:: Assignment ::
Starting at the line below holding "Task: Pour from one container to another" and stopping at the line holding "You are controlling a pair", print every line exactly, both ends included, and leave the rest out.

=-=-=-=-=

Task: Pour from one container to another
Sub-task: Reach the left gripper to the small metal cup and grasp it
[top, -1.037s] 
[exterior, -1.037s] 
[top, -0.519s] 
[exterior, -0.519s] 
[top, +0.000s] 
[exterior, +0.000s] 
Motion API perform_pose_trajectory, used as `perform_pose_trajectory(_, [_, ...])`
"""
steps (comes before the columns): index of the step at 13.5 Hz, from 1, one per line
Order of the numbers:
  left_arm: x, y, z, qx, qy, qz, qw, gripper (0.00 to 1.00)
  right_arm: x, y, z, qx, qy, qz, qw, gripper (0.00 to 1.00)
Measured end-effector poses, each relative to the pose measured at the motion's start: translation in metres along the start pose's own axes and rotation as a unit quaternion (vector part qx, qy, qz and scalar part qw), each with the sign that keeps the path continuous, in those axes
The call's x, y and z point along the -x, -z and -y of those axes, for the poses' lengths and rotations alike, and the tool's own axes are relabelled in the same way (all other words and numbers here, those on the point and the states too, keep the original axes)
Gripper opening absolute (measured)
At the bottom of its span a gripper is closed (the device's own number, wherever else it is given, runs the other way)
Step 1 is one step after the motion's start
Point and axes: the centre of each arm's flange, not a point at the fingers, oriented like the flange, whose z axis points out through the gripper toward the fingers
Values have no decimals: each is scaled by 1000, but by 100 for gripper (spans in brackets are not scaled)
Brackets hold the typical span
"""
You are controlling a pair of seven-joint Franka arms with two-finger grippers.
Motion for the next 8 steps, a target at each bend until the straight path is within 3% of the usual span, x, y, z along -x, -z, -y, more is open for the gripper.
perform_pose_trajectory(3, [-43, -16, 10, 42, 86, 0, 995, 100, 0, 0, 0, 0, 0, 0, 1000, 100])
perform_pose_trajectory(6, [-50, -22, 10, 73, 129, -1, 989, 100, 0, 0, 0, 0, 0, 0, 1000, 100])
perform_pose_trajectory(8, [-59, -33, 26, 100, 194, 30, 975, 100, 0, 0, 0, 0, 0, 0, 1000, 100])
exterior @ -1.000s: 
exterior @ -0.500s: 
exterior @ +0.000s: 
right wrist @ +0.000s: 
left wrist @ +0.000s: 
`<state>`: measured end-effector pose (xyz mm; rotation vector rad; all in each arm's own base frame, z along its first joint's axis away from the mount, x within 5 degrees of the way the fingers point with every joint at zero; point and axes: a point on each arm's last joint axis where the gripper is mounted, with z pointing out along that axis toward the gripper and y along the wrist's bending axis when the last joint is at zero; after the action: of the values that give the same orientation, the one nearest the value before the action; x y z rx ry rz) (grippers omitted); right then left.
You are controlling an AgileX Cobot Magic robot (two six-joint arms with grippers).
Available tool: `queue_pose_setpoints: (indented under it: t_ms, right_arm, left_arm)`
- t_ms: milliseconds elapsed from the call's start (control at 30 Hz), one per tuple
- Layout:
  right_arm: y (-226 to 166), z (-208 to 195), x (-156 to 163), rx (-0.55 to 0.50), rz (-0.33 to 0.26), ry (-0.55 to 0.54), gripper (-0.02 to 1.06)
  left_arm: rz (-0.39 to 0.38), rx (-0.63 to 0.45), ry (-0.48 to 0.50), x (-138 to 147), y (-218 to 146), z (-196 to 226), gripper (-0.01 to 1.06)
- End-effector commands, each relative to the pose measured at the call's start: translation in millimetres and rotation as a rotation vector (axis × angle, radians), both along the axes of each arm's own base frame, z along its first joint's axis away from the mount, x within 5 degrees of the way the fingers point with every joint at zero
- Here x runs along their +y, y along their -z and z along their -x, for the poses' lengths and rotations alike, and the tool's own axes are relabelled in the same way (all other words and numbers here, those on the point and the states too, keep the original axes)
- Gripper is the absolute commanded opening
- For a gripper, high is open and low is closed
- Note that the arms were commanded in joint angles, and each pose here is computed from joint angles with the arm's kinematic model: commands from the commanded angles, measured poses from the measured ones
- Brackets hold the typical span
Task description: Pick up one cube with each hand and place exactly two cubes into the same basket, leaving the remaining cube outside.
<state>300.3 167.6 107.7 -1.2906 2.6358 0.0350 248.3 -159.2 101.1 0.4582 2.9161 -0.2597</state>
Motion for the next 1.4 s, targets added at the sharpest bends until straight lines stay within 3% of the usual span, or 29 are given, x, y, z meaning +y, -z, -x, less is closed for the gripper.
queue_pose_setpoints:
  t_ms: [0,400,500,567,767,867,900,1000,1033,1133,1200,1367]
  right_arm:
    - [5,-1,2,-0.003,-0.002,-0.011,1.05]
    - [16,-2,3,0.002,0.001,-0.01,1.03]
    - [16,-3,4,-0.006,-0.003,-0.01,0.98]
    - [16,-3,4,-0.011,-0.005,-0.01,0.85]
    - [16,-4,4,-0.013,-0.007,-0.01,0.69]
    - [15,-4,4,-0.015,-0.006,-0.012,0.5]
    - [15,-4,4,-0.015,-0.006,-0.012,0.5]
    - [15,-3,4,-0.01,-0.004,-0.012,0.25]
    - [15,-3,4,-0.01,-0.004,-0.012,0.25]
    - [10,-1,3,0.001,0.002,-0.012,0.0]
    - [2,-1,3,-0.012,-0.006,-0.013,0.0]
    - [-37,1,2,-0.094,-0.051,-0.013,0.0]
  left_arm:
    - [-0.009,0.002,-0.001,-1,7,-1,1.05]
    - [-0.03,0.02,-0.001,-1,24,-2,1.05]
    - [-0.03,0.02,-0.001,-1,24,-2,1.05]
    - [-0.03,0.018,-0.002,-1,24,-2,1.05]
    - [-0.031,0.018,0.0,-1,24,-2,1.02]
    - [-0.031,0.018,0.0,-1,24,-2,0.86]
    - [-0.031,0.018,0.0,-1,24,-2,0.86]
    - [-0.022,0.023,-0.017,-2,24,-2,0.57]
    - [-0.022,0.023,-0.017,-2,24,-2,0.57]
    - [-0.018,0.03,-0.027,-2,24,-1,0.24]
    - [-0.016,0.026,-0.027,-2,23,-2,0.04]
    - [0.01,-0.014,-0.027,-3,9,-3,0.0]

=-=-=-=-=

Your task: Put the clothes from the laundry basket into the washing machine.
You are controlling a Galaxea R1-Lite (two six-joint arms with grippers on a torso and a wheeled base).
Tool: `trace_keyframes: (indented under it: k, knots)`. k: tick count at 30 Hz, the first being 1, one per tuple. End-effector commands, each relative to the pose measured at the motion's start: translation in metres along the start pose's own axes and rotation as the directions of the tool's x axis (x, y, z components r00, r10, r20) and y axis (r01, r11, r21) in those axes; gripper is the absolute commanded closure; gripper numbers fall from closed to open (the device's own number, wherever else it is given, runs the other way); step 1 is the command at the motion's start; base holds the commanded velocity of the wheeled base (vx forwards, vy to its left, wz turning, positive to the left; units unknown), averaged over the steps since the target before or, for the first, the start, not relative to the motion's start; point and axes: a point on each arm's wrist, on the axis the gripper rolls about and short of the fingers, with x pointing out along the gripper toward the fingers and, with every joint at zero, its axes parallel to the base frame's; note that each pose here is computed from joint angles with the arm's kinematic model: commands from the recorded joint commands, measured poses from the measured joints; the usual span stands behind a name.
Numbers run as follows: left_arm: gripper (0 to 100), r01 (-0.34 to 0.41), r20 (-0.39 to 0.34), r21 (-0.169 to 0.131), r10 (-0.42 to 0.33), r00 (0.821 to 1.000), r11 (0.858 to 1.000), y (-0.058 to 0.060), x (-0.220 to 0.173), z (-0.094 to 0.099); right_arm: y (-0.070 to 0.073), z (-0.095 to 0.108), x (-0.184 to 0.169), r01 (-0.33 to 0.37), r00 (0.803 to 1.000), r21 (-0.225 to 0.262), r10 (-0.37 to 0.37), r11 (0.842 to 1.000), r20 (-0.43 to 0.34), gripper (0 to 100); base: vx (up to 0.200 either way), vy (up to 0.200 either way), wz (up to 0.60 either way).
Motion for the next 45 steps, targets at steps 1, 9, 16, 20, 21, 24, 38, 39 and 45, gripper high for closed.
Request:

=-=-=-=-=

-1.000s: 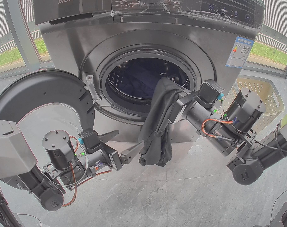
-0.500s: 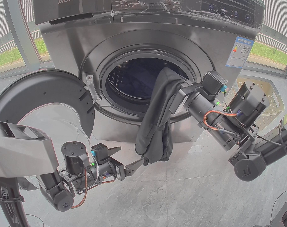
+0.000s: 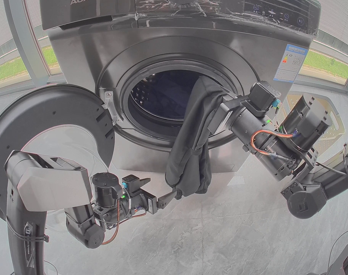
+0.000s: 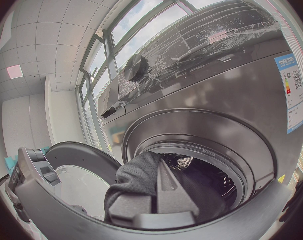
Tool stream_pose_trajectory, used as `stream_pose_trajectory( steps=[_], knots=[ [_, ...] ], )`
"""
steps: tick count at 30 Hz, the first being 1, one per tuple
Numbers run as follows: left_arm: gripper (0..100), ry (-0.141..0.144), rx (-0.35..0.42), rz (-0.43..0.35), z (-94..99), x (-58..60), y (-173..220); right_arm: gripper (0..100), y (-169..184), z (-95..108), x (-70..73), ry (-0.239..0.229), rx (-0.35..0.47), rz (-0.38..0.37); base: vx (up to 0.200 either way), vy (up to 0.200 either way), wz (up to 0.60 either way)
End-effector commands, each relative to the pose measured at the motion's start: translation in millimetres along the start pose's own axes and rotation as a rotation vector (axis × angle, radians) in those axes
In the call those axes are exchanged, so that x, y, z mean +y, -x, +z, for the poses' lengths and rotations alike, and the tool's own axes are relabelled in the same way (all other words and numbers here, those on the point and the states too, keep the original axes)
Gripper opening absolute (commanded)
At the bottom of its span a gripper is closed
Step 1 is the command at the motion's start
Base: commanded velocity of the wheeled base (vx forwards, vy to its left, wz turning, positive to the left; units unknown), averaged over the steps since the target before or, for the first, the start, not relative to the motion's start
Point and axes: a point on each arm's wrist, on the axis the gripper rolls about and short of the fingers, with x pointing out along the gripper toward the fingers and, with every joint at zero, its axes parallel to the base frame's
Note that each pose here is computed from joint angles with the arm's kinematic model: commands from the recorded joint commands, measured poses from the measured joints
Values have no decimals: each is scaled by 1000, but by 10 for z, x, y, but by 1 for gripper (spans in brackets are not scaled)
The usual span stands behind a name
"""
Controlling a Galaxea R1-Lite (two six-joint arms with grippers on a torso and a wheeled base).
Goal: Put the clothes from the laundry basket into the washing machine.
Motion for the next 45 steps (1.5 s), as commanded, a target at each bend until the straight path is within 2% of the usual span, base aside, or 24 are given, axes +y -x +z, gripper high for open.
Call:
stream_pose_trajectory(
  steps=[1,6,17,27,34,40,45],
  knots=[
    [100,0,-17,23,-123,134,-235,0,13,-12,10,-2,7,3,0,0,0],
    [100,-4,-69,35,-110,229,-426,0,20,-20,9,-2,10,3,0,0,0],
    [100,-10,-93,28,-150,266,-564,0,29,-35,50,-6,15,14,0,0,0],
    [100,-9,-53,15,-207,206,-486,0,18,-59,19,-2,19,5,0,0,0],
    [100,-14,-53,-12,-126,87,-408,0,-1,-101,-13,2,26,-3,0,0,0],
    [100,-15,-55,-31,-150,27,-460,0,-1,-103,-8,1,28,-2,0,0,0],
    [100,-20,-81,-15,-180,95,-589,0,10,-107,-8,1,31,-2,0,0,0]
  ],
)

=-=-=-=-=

:: Reply to the task ::
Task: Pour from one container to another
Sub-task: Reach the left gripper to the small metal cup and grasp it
[top, -1.037s] 
[exterior, -1.037s] 
[top, -0.519s] 
[exterior, -0.519s] 
[top, +0.000s] 
[exterior, +0.000s] 
Motion API perform_pose_trajectory, used as `perform_pose_trajectory(_, [_, ...])`
"""
steps (comes before the columns): index of the step at 13.5 Hz, from 1, one per line
Order of the numbers:
  left_arm: x, y, z, qx, qy, qz, qw, gripper (0.00 to 1.00)
  right_arm: x, y, z, qx, qy, qz, qw, gripper (0.00 to 1.00)
Measured end-effector poses, each relative to the pose measured at the motion's start: translation in metres along the start pose's own axes and rotation as a unit quaternion (vector part qx, qy, qz and scalar part qw), each with the sign that keeps the path continuous, in those axes
The call's x, y and z point along the -x, -z and -y of those axes, for the poses' lengths and rotations alike, and the tool's own axes are relabelled in the same way (all other words and numbers here, those on the point and the states too, keep the original axes)
Gripper opening absolute (measured)
At the bottom of its span a gripper is closed (the device's own number, wherever else it is given, runs the other way)
Step 1 is one step after the motion's start
Point and axes: the centre of each arm's flange, not a point at the fingers, oriented like the flange, whose z axis points out through the gripper toward the fingers
Values have no decimals: each is scaled by 1000, but by 100 for gripper (spans in brackets are not scaled)
Brackets hold the typical span
"""
You are controlling a pair of seven-joint Franka arms with two-finger grippers.

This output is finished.